However, a 2024 study published in Cell Metabolism suggests these drugs may quietly disrupt another part of the body’s metabolism. Patients on atorvastatin, one of the most common statins, saw their levels of GLP-1—the hormone mimicked by Ozempic and other weight-loss drugs—drop by nearly half.

The finding suggests that while statins lower cholesterol, they may also nudge metabolism in the opposite direction, raising blood sugar and weight, both key drivers of heart disease. Early evidence hints the effect might be reversible with a simple supplement, yet the discovery has barely touched medical training or patient care.

The Study

In the randomized controlled trial, 30 people starting atorvastatin were tracked for four months alongside 10 controls. Cholesterol fell as expected, but blood sugar edged up, insulin resistance worsened, and GLP-1 levels plunged by nearly half.

Researchers traced the mechanism to the gut. Statins reduced Clostridium bacteria, which make a bile acid called UDCA. That bile acid normally helps the body produce GLP-1. With fewer microbes, UDCA fell—and so did GLP-1. In other words, statins disrupted a microbial pathway that helps the body regulate blood sugar.

“With sets of experiments the researchers used, they make a very convincing case for that connection,” Dr. Adrian Soto-Mota, a physician-scientist who studies metabolic disease, told The Epoch Times in an email.

Animal studies backed it up. When microbes from statin users were transplanted into healthy mice, the animals developed insulin resistance and lower GLP-1. Restoring the bacteria, or simply adding UDCA, reversed the damage.

“These data are consistent with what is already known,” Nick Norwitz, a Harvard-trained doctor who also holds a doctorate in Metabolism from Oxford, told The Epoch Times.

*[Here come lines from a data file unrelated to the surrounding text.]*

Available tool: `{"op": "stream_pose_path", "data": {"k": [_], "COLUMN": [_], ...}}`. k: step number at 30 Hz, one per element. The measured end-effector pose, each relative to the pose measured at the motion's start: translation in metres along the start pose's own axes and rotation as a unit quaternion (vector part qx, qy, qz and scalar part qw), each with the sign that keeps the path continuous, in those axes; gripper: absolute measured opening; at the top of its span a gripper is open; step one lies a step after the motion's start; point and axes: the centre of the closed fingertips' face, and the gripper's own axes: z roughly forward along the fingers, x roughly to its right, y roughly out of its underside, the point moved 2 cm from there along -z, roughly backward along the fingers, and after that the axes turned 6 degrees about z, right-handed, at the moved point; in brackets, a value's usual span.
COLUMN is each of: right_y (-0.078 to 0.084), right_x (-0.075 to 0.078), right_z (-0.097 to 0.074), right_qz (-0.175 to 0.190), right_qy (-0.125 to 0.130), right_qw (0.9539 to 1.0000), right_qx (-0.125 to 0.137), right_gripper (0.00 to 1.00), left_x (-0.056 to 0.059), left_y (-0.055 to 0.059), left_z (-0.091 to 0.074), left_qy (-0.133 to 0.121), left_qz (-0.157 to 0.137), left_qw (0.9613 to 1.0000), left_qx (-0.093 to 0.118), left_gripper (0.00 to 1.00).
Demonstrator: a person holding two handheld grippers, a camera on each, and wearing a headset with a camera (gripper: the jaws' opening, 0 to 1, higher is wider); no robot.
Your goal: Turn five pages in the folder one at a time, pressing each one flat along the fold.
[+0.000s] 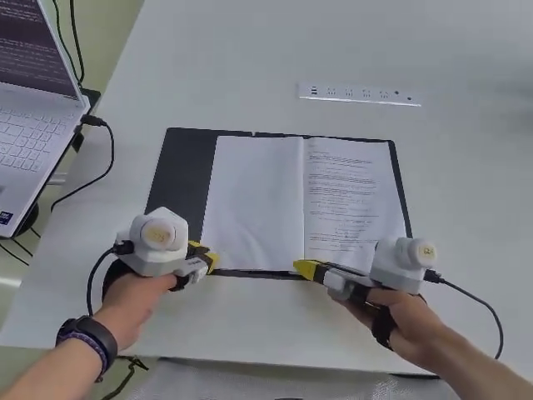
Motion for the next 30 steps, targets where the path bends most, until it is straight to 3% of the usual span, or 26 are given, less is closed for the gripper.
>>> {"op": "stream_pose_path", "data": {"k": [6, 11, 17, 26, 30], "right_y": [0.001, -0.001, -0.004, -0.015, -0.017], "right_x": [0.004, 0.0, -0.004, 0.003, 0.003], "right_z": [-0.005, -0.01, -0.017, -0.031, -0.037], "right_qz": [0.006, -0.006, -0.053, -0.087, -0.113], "right_qy": [0.015, 0.015, 0.022, 0.055, 0.064], "right_qw": [0.9999, 0.9999, 0.9983, 0.9947, 0.9916], "right_qx": [0.004, 0.007, -0.006, 0.004, -0.006], "right_gripper": [0.08, 0.11, 0.18, 0.27, 0.32], "left_x": [0.007, 0.004, 0.008, 0.018, 0.02], "left_y": [-0.005, -0.01, -0.014, -0.022, -0.027], "left_z": [-0.007, -0.011, -0.018, -0.027, -0.03], "left_qy": [0.002, -0.002, -0.007, -0.002, -0.002], "left_qz": [0.006, -0.004, 0.01, 0.023, 0.028], "left_qw": [1.0, 0.9998, 0.9997, 0.9994, 0.9992], "left_qx": [0.005, 0.017, 0.019, 0.026, 0.028], "left_gripper": [0.15, 0.17, 0.19, 0.24, 0.25]}}
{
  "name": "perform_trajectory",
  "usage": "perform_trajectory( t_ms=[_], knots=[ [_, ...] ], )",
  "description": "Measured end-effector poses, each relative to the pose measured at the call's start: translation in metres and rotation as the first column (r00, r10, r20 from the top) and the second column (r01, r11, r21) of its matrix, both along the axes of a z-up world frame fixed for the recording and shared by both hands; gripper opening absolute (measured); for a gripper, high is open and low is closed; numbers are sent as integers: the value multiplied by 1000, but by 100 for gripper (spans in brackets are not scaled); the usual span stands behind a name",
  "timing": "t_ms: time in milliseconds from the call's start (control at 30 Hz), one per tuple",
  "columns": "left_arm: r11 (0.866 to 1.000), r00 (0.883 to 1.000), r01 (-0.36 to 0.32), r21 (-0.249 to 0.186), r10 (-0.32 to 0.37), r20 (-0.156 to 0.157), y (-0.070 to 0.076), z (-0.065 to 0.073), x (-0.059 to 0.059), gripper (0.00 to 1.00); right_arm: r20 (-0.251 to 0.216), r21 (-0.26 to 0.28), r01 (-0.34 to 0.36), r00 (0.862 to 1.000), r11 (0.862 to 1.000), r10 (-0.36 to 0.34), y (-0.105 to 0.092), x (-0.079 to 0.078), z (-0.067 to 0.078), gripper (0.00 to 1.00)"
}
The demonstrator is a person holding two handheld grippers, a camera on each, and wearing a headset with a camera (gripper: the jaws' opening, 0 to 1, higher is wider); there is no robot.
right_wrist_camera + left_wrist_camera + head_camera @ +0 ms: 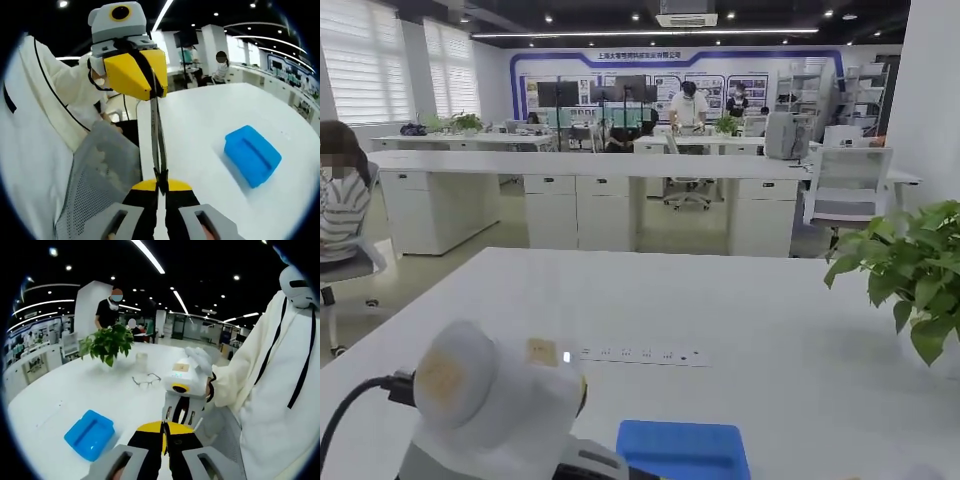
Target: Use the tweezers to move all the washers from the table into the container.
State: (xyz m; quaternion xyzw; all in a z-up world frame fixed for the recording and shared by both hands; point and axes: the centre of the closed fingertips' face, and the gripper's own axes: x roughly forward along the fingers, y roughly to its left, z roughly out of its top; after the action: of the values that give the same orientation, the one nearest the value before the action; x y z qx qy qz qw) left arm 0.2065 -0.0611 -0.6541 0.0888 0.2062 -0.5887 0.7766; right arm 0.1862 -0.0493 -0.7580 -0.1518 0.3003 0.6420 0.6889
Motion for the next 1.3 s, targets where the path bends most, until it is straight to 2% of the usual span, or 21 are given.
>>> perform_trajectory(
  t_ms=[33, 67, 133, 200, 267, 300, 400, 467, 567, 733, 767, 900, 1000, 1100, 1200, 1267, 1300],
  knots=[
    [1000, 1000, -10, 12, 10, -6, 3, -3, 1, 0, 34, -41, 2, 999, 999, -1, -4, 4, -3, 0],
    [999, 999, -27, 26, 27, -17, 5, -7, 3, 0, 51, -57, -10, 999, 998, 13, -5, 5, -5, 0],
    [998, 999, -38, 43, 39, -20, 8, -11, 7, 2, 61, -74, -20, 998, 997, 24, -4, 5, -6, 0],
    [996, 999, -40, 83, 43, -29, 12, -19, 7, 7, 74, -89, -35, 996, 995, 41, -4, 5, -7, 0],
    [991, 998, -11, 131, 18, -53, 15, -28, 4, 11, 107, -129, -48, 992, 990, 62, -6, 9, -9, 0],
    [990, 999, -9, 139, 16, -50, 15, -31, 4, 11, 138, -150, -68, 986, 986, 89, -7, 10, -11, 0],
    [987, 999, 3, 162, 6, -54, 14, -42, 3, 10, 149, -162, -78, 984, 984, 102, -5, 10, -13, 0],
    [982, 997, 14, 188, 0, -79, 16, -54, 1, 11, 165, -189, -92, 978, 978, 124, -5, 11, -18, 0],
    [979, 996, 24, 202, -5, -94, 16, -65, -1, 11, 173, -209, -99, 975, 973, 136, -5, 13, -24, 0],
    [965, 994, 38, 259, -10, -109, 21, -83, -1, 8, 168, -235, -115, 973, 965, 157, -6, 14, -29, 0],
    [962, 993, 46, 269, -14, -120, 23, -87, -1, 7, 172, -240, -119, 972, 963, 163, -6, 15, -30, 0],
    [960, 991, 50, 275, -13, -133, 26, -94, 4, 3, 169, -264, -137, 968, 955, 185, -7, 18, -36, 0],
    [958, 987, 59, 280, -15, -158, 27, -100, 6, 1, 162, -274, -144, 968, 951, 193, -8, 22, -41, 0],
    [942, 986, 88, 322, -38, -161, 30, -112, 8, 0, 156, -296, -159, 965, 942, 212, -8, 27, -47, 0],
    [933, 984, 108, 343, -51, -171, 31, -121, 13, 0, 156, -320, -173, 960, 931, 232, -9, 34, -54, 0],
    [917, 985, 125, 378, -68, -159, 32, -128, 18, 0, 155, -331, -177, 959, 927, 238, -10, 39, -58, 0],
    [912, 986, 133, 389, -84, -142, 32, -132, 22, 0, 152, -338, -177, 959, 924, 239, -11, 43, -61, 0]
  ],
)
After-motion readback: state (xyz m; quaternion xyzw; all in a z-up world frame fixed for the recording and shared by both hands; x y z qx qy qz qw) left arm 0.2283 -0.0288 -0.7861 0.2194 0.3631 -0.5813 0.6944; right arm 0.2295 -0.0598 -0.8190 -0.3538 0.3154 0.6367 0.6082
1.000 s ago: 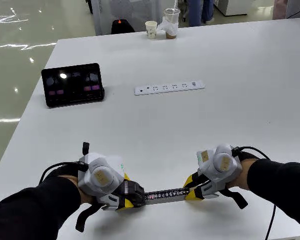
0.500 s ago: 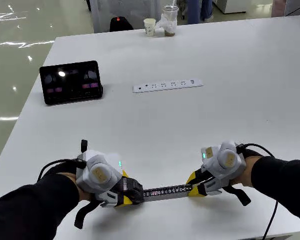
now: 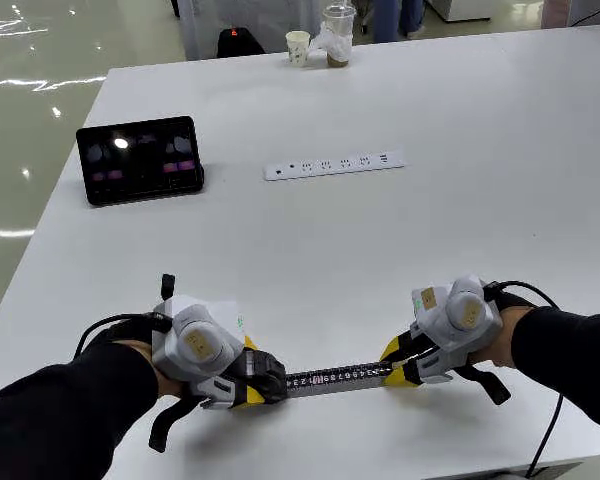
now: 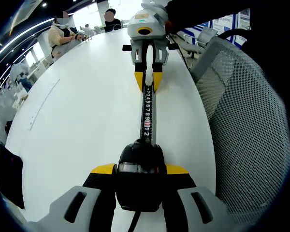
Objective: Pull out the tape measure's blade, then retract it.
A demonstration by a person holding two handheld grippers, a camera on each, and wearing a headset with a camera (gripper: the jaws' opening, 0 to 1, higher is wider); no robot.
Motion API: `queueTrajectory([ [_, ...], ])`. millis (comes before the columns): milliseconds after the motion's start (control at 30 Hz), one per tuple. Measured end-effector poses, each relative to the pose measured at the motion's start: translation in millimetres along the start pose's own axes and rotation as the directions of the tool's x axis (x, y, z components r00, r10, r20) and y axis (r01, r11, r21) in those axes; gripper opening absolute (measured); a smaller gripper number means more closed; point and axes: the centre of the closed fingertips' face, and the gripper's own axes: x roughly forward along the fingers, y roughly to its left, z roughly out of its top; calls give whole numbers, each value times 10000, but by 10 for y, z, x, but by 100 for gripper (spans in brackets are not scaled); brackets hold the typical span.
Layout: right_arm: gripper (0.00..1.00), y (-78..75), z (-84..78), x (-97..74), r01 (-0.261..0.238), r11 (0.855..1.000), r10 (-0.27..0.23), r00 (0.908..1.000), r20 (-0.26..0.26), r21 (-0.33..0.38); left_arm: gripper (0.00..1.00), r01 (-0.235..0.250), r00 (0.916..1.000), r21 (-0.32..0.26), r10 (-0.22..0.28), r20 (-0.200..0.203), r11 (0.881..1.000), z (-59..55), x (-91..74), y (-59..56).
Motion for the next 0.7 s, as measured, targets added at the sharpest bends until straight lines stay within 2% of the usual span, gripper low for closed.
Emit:
queueTrajectory([
  [700,11,-4,-131,-100,120,9999,-121,9998,-133,-41,30,-60,10000,-17,60,39,10000,5,-14,-7],
])
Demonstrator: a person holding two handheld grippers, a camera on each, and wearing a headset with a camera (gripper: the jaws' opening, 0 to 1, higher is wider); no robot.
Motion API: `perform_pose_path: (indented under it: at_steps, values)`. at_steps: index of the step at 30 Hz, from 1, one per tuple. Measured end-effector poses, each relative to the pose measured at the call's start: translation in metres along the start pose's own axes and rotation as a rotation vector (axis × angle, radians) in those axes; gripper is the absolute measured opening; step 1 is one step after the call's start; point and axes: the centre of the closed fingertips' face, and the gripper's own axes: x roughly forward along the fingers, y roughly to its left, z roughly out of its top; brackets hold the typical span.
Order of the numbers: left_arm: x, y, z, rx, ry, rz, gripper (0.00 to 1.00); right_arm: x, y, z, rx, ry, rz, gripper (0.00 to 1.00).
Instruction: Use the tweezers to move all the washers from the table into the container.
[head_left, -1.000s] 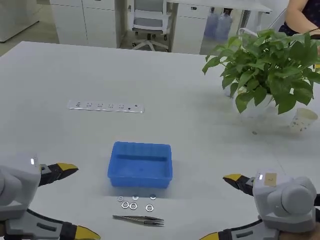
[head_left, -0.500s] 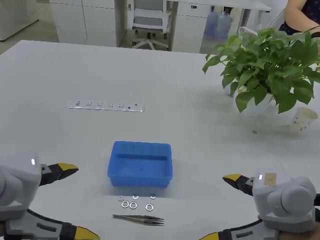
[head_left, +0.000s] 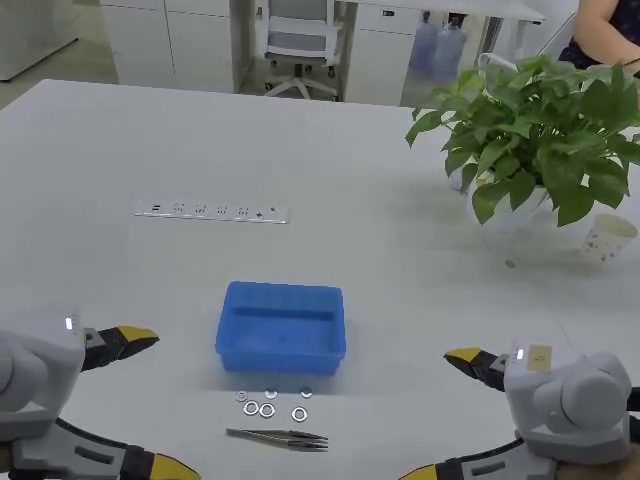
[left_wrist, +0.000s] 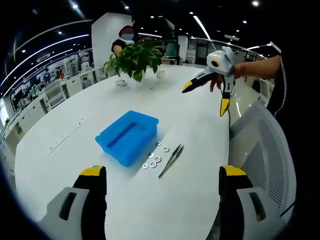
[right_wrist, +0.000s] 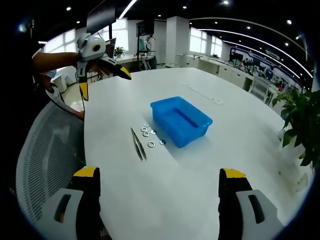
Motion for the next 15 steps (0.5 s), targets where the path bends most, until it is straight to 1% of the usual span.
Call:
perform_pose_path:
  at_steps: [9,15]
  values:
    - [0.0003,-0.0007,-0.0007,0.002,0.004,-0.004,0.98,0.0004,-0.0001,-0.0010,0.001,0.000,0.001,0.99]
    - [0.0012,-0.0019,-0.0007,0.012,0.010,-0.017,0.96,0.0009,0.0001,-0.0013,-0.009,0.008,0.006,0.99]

“Statins are known to increase the risk of Type 2 diabetes. What this study shows is one reason why—they lower GLP-1, a hormone critical for blood sugar and appetite control.”

A small pilot study suggested adding UDCA might also be effective in people. Five long-term statin users who took daily UDCA improved their blood sugar, insulin resistance, and GLP-1 levels without losing the cholesterol-lowering benefit.

Other studies point to the same gut connection, showing how microbes regulate GLP-1 and glucose. Statins, it seems, may disrupt that axis in ways few patients—or doctors—realize.

That’s why the findings matter, Dr. Bret Scher, a preventive cardiologist and medical director of the Baszucki Group, told The Epoch Times in an email. “Statins still have a role in treating heart disease and lowering LDL,” he said.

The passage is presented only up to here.